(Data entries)
■ ■ ■

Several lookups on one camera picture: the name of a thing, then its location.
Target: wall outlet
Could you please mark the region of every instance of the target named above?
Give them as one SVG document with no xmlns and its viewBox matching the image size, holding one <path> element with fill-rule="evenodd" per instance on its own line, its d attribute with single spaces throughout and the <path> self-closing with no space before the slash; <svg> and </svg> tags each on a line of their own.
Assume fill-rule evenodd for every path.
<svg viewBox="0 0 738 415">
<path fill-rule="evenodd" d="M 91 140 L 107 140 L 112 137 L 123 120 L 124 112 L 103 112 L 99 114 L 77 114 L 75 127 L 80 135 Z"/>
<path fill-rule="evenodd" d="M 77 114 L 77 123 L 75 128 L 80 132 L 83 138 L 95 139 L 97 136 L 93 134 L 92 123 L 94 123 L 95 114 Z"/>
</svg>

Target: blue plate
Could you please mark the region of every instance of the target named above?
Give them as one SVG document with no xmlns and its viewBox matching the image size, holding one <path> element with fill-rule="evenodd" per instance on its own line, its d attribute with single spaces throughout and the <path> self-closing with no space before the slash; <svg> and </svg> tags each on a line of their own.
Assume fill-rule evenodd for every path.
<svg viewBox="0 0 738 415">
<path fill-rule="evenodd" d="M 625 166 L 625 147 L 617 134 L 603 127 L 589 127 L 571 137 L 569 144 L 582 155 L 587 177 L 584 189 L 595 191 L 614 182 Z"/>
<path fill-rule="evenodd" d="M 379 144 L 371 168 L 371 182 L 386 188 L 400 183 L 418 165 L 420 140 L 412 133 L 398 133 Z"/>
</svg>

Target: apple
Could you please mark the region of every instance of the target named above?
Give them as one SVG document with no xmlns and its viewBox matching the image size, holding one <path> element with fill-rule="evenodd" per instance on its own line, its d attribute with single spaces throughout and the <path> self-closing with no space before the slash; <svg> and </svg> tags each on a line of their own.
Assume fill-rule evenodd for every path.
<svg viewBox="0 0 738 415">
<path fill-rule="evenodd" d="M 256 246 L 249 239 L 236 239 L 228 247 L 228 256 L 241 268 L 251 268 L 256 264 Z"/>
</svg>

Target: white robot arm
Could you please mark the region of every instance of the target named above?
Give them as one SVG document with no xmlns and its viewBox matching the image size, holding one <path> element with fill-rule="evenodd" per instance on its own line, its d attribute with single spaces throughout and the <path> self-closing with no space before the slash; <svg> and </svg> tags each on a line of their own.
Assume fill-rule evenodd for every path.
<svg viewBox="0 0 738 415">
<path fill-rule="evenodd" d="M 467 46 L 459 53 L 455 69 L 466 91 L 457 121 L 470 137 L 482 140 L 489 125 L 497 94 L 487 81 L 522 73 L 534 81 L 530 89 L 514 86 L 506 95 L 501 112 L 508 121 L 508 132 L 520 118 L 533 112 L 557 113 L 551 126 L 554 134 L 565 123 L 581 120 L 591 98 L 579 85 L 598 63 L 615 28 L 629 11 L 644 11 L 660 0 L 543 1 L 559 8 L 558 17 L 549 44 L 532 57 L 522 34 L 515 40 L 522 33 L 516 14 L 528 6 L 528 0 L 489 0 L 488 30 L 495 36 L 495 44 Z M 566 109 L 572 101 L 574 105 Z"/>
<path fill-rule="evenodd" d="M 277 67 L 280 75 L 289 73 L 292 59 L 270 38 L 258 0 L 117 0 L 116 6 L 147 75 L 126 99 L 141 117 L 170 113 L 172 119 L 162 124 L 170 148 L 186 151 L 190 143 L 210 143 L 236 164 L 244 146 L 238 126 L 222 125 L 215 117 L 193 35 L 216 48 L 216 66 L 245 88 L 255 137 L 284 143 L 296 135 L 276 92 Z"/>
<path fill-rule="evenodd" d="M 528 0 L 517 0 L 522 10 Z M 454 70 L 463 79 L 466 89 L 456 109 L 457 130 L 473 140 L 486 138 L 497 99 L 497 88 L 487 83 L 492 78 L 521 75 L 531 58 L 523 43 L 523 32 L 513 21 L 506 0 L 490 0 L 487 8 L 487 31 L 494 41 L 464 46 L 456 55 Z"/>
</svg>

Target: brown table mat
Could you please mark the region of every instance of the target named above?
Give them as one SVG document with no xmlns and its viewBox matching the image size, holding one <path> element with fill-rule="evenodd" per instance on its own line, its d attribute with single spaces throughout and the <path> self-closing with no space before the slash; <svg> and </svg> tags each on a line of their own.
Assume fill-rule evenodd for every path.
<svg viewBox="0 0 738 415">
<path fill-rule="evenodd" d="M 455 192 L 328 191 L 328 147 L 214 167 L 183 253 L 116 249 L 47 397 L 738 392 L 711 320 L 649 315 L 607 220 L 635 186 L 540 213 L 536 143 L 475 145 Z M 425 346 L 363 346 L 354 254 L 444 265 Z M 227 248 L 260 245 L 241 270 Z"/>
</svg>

■ ■ ■

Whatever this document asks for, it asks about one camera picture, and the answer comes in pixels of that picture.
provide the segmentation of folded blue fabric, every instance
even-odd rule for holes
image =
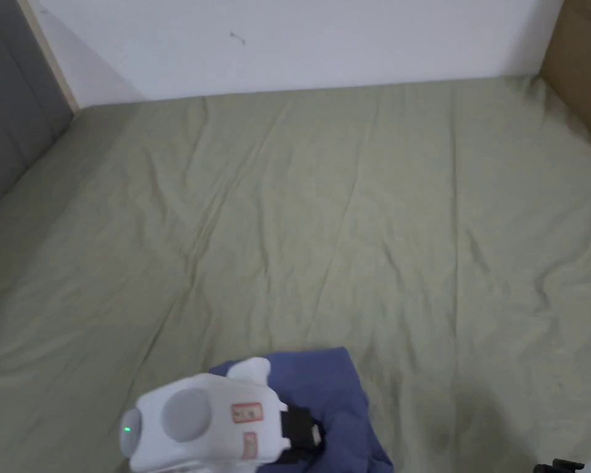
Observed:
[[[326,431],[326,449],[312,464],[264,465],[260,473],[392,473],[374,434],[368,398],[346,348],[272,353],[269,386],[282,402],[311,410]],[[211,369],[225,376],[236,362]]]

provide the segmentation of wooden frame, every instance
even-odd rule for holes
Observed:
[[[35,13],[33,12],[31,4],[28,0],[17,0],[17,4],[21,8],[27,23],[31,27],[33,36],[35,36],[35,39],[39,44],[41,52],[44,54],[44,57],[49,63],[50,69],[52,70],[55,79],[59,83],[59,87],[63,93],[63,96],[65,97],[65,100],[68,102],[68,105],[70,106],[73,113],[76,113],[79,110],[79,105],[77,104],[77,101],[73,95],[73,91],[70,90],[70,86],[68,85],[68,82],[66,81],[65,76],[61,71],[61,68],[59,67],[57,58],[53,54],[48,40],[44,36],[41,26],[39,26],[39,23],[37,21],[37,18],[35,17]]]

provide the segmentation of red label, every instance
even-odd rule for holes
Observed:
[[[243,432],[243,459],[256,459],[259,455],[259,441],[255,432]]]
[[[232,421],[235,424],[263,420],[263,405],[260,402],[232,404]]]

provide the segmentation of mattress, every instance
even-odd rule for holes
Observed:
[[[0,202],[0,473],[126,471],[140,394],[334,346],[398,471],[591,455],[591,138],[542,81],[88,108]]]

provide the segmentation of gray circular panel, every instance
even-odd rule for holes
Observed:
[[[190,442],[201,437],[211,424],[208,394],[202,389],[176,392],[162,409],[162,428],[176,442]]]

■ ■ ■

◆ **Your goal**
If the word "segmentation" is on a line above, return that line.

◆ **Finished task**
provide the segmentation of folded blue fabric, every instance
provide the segmentation of wooden frame, every instance
provide the segmentation of red label, every instance
provide the segmentation of mattress, every instance
provide the segmentation of gray circular panel, every instance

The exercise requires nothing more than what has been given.